───── DATASET RECORDS

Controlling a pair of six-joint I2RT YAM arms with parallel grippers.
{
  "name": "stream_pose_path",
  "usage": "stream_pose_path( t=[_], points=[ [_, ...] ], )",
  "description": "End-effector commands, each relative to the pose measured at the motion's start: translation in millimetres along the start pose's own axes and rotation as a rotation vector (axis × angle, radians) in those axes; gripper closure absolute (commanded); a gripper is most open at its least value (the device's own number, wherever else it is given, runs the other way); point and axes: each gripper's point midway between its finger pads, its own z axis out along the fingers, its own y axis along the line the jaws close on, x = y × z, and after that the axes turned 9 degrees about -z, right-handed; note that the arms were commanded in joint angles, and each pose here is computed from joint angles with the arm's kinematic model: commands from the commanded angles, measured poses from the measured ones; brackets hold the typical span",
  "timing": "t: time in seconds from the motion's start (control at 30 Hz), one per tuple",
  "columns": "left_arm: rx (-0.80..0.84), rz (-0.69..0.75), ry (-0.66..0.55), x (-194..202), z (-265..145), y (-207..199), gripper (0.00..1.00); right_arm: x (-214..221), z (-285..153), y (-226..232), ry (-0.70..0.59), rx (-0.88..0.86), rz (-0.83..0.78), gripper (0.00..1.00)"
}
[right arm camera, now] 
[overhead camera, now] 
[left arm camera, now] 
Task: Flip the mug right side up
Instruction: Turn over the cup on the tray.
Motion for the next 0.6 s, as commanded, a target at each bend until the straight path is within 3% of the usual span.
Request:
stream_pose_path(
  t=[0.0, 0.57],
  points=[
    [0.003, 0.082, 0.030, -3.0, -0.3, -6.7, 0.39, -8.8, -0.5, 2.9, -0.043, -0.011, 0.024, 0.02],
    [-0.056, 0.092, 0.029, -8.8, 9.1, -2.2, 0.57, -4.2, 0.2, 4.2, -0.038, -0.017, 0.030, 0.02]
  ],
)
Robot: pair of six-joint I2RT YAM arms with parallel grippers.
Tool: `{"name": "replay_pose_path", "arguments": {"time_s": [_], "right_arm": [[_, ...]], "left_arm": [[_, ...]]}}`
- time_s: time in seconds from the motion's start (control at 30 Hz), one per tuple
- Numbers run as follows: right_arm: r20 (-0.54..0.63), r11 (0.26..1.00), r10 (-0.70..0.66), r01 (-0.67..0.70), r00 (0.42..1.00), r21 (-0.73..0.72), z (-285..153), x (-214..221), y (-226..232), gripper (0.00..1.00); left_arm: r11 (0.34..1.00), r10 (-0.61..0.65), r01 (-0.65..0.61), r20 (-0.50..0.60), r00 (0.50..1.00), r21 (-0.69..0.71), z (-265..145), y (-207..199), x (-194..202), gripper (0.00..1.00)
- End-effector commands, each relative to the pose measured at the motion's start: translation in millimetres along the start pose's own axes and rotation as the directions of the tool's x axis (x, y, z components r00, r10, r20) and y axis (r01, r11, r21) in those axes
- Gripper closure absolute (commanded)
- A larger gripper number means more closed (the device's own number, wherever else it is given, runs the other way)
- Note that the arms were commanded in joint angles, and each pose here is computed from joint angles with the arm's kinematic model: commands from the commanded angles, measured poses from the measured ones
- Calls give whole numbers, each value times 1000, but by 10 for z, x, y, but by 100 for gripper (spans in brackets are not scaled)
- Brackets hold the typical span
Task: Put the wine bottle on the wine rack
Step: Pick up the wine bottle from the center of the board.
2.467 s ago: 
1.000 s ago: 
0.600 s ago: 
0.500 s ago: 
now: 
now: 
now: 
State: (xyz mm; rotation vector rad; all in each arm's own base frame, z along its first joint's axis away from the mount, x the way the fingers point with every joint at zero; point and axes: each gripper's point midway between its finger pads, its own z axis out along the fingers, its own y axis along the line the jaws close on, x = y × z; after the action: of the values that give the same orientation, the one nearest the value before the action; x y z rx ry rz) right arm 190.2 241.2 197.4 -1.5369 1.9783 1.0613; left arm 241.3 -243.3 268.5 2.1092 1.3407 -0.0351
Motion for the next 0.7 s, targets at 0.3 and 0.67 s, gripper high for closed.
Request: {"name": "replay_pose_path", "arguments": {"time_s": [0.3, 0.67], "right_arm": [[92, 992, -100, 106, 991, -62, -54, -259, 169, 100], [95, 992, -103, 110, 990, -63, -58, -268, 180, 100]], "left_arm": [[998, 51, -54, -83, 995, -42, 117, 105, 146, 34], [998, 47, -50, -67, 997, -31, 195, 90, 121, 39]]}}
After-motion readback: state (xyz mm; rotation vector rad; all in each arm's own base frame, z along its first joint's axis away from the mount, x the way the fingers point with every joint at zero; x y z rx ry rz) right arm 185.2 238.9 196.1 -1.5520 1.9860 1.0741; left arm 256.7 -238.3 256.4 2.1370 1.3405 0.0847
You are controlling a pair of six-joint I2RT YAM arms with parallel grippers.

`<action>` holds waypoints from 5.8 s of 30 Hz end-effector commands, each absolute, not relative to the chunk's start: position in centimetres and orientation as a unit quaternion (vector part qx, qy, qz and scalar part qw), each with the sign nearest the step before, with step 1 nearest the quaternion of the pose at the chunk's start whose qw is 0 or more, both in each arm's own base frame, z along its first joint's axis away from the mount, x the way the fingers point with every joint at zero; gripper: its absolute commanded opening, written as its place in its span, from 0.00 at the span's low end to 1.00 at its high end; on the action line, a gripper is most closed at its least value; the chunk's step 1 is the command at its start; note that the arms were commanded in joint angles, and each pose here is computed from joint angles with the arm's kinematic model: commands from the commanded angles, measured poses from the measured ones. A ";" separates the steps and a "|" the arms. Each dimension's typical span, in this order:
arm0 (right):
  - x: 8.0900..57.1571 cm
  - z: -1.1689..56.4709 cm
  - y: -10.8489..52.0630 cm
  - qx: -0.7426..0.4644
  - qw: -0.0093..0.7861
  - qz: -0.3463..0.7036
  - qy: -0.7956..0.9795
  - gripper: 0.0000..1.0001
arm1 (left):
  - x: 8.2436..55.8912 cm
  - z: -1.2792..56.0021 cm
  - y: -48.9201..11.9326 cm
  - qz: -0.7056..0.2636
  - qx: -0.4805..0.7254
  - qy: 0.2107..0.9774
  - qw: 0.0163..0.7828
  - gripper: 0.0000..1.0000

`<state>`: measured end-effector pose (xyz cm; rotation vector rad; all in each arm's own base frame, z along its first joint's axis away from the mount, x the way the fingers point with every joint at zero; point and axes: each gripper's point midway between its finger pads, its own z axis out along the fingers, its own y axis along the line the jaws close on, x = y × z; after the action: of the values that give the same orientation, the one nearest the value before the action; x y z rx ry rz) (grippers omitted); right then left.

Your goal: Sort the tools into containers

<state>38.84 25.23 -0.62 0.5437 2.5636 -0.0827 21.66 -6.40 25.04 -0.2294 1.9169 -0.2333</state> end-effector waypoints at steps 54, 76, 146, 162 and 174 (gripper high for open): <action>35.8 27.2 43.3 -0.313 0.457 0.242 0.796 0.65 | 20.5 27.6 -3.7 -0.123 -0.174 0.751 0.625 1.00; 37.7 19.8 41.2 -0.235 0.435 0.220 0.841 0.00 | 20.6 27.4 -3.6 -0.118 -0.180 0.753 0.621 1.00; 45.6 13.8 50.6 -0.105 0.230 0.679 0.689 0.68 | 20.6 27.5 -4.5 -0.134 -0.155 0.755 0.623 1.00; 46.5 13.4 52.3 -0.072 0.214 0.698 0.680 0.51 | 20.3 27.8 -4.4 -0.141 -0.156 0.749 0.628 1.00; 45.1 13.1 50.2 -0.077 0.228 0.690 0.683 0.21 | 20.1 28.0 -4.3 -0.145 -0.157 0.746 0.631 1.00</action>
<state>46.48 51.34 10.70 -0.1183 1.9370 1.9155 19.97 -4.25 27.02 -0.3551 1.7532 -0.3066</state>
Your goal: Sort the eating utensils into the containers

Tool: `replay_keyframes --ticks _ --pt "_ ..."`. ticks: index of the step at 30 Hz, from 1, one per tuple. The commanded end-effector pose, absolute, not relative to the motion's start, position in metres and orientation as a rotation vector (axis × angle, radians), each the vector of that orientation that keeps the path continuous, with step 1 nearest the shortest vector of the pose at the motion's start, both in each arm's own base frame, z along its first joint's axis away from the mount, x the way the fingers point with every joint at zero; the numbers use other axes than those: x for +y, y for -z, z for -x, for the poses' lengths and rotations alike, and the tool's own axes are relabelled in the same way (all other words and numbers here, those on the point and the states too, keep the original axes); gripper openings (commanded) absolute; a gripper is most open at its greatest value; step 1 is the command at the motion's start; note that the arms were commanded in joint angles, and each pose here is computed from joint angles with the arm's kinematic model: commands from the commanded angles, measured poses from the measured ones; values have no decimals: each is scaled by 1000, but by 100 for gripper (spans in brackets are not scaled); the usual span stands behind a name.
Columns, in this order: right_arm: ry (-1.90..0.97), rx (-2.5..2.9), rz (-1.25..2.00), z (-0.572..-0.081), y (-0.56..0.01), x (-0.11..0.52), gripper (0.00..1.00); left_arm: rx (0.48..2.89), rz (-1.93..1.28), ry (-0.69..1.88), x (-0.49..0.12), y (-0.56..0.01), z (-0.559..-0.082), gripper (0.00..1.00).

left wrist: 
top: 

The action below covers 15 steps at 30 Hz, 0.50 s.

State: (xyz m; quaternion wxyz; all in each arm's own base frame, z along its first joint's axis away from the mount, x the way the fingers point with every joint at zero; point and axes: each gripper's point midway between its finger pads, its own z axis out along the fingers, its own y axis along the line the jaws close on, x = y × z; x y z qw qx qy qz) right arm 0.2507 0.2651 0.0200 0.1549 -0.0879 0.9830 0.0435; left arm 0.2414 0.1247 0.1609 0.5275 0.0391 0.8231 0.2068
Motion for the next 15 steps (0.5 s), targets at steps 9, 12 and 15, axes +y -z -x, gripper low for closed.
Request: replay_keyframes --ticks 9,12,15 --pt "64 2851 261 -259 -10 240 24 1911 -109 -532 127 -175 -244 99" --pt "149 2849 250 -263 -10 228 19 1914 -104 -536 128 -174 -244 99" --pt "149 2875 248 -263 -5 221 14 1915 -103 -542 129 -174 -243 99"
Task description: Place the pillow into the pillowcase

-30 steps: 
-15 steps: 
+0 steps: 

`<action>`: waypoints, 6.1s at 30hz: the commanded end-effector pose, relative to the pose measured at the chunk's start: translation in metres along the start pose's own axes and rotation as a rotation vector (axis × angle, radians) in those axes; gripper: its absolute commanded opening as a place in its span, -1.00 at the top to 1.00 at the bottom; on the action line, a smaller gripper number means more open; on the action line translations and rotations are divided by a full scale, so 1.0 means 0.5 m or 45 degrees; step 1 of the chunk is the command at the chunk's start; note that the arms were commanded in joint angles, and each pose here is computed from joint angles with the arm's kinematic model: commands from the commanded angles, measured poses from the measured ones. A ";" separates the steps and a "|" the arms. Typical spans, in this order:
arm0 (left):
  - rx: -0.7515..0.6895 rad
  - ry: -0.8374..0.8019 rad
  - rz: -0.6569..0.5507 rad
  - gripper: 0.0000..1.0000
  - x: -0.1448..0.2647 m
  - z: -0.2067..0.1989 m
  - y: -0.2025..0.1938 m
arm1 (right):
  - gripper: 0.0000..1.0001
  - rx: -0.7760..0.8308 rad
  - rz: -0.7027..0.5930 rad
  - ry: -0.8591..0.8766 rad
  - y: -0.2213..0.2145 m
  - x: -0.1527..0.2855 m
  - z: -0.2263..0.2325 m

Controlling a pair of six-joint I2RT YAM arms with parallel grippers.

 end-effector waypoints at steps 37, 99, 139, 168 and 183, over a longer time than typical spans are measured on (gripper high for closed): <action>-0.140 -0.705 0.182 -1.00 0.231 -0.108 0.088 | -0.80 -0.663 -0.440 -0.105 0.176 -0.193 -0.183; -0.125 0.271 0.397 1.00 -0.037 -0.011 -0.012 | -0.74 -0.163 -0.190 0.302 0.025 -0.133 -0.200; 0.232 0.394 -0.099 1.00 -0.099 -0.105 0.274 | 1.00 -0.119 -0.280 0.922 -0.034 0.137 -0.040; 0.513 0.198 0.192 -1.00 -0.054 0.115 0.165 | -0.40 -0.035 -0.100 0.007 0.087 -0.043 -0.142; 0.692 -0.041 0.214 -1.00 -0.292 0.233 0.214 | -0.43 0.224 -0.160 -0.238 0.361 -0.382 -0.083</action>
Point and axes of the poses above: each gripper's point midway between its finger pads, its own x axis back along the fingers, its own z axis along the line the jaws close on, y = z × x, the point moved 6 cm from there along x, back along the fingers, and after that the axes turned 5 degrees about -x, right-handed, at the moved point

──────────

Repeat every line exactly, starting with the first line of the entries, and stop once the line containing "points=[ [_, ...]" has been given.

Controlling a pair of six-joint I2RT YAM arms with parallel grippers.
{
  "name": "stream_pose_path",
  "usage": "stream_pose_path( t=[_], points=[ [_, ...] ], )",

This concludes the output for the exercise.